When Pakistan’s finance minister pens a long article, as Ishaq Dar recently did, saying that the country’s debt position is not bad you can be sure that the situation is alarming. When finance ministers protest too much it’s a sure sign of trouble.

And the power sector’s circular debt is back with a vengeance, independent power producers threatening to invoke sovereign guarantees to get their dues paid. Ending circular debt soon after coming to office was an achievement the PML-N was fond of touting as evidence of its success in resolving Pakistan’s power crisis. Now the nightmare is back with IPPs taking out longish newspaper ads to warn of the steps they are contemplating.

When a pro-Nawaz Sharif English newspaper---no names, please, we don’t want to step on sensitive toes---says apropos of circular debt that Pakistan seems to be in for a long, hot summer the warning should be taken seriously. After all this is a warning from friendly quarters, not something coming from the media wing of the Tehrik-i-Insaf.

Just a day or two ago there was a front-page report in another English newspaper rubbishing the water and power ministry’s oft-repeated claim that the power sector had been turned around. Nonsense, says this report which is based on the findings of a German state-owned development bank. It acknowledges that power generation has improved since Nawaz Sharif became prime minister but says damningly enough that this relative increase comes from three power stations started not by this but previous governments---Muzaffargarh, Jamshoro and Guddu. Nandipur which has added something to the national grid was also started well before 2013.

Quoting the government’s own sources the report highlights the government’s total failure to carry out anything by way of power sector reforms like cutting line losses and improving power distribution.

Things are worse on the agricultural front with cotton production---cotton being our main money-earning crop---falling and prices of most commodities depressed and farmers complaining of getting a raw deal from a government which draws most of its support from Punjab’s urban centres and over the years has shown little interest in the problems of the farming communities.

So what exactly are the PML-N governments---in Islamabad and Lahore---beating their chests about? What will they be celebrating round election time? If exports and remittances are down from what they were last year, or the year before, or during the Zardari government, what will the PML-N brandish as its achievements when it goes to the people?

Agreed that the PML-N is good at publicity and it spends huge amounts on it. In charge of publicity is no less a person than the prime minister’s talented daughter, Maryam Nawaz, now unfortunately caught in that mother of scandals, the Panama affair. But to be really effective a publicity drive has to be based not just on flash and gimmicks but on something substantial. So what will they sell when the elections come? And if anyone in the PML-N thinks the 2018 elections are going to be easy he or she needs to think again.

Was it the Lahore Metro which got the PML-N its votes in 2013? The PML-N came out on top because of two factors: a) the revulsion the ordinary Punjabi voter had come to feel for the PPP and b) the PTI’s unpreparedness. It was a vote against Zardari and against all the stuff, from corruption to mis-governance, associated with the PPP. And the PTI was woefully unprepared. It had committed the folly of holding intra-party elections just before the elections and, besides, many of its contesting candidates were new to the political scene.

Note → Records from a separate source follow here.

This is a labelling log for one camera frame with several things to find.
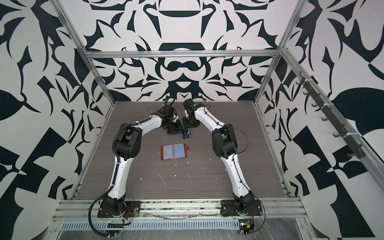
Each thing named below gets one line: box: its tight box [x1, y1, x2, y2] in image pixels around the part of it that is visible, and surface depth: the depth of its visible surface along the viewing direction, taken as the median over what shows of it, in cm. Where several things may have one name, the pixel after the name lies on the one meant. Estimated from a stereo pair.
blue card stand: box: [181, 125, 191, 139], surface depth 101 cm
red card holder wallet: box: [160, 143, 189, 161], surface depth 96 cm
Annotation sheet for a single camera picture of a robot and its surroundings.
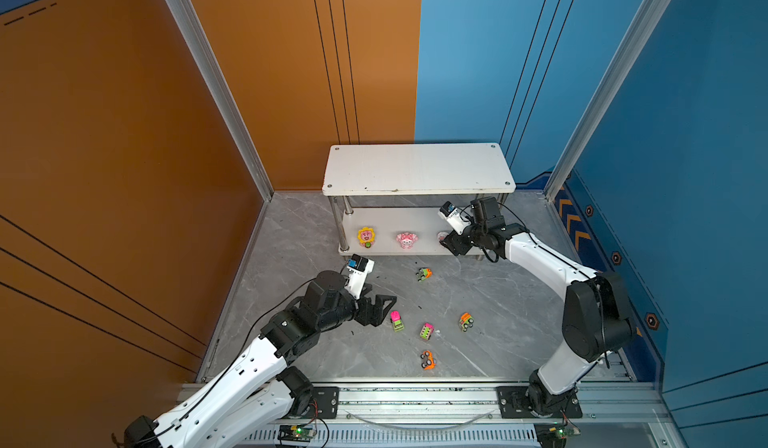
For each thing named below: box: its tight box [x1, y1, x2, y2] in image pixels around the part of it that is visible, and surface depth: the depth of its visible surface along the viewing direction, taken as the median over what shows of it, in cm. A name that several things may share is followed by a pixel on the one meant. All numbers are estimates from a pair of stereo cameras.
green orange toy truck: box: [415, 268, 433, 282], surface depth 96 cm
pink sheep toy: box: [396, 232, 418, 249], surface depth 93 cm
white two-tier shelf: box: [322, 142, 517, 255], surface depth 84 cm
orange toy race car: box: [420, 350, 437, 370], surface depth 80 cm
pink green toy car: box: [419, 322, 435, 341], surface depth 84 cm
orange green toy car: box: [459, 312, 475, 333], surface depth 86 cm
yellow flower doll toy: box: [357, 226, 376, 249], surface depth 96 cm
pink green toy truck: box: [390, 310, 405, 333], surface depth 86 cm
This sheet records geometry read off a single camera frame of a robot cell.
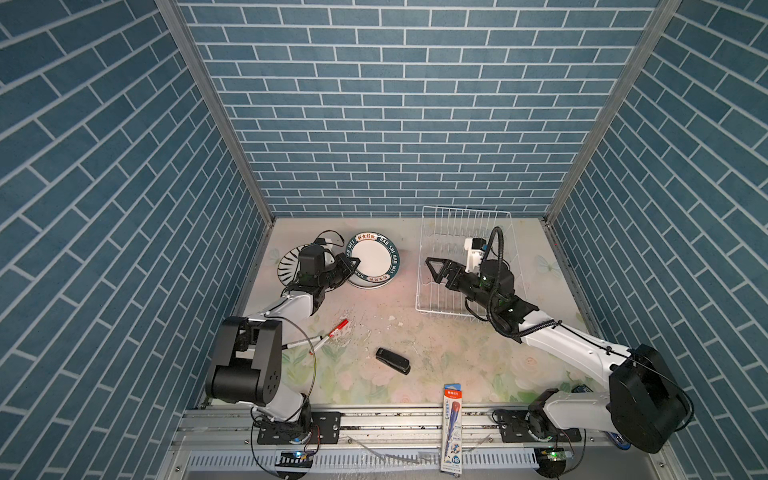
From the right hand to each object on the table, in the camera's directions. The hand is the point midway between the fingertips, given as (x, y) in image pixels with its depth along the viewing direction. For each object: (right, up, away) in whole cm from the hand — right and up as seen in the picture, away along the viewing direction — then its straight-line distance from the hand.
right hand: (433, 260), depth 79 cm
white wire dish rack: (+8, +9, +35) cm, 37 cm away
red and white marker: (-30, -23, +10) cm, 39 cm away
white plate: (-15, 0, +15) cm, 22 cm away
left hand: (-21, 0, +10) cm, 23 cm away
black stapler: (-11, -28, +2) cm, 30 cm away
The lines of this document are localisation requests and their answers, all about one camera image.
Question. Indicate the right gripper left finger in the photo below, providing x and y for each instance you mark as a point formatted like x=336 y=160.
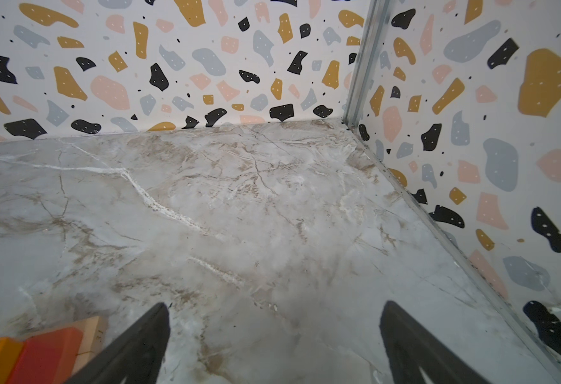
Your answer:
x=135 y=356

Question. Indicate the red wood block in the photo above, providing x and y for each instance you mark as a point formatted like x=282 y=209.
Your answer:
x=48 y=357

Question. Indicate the natural wood block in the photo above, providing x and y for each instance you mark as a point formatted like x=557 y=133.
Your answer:
x=92 y=332

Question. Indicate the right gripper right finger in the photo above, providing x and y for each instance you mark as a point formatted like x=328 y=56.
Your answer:
x=413 y=352

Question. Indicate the right frame aluminium post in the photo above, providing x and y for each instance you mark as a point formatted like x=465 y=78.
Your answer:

And let’s not forget that at the last moment Imran Khan had that accident which put him on a hospital bed when he should have been taking out his last rally in Lahore. These small things matter and people base their gut reactions on them.

There was another thing going for Nawaz Sharif. It was said about him that he had never been allowed to complete his term as prime minister, ousted from office by a presidential decree in 1993 and by a coup d’etat in 1999. Given a chance to complete his term he would work wonders. This was the myth surrounding him.

Well, just as the PPP completed its term the last time round, the PML-N is just a year short of completing its term and while it may not have presided over anything like the disaster that the PPP’s stint was, its portfolio really won’t be all that thick when it goes into the elections.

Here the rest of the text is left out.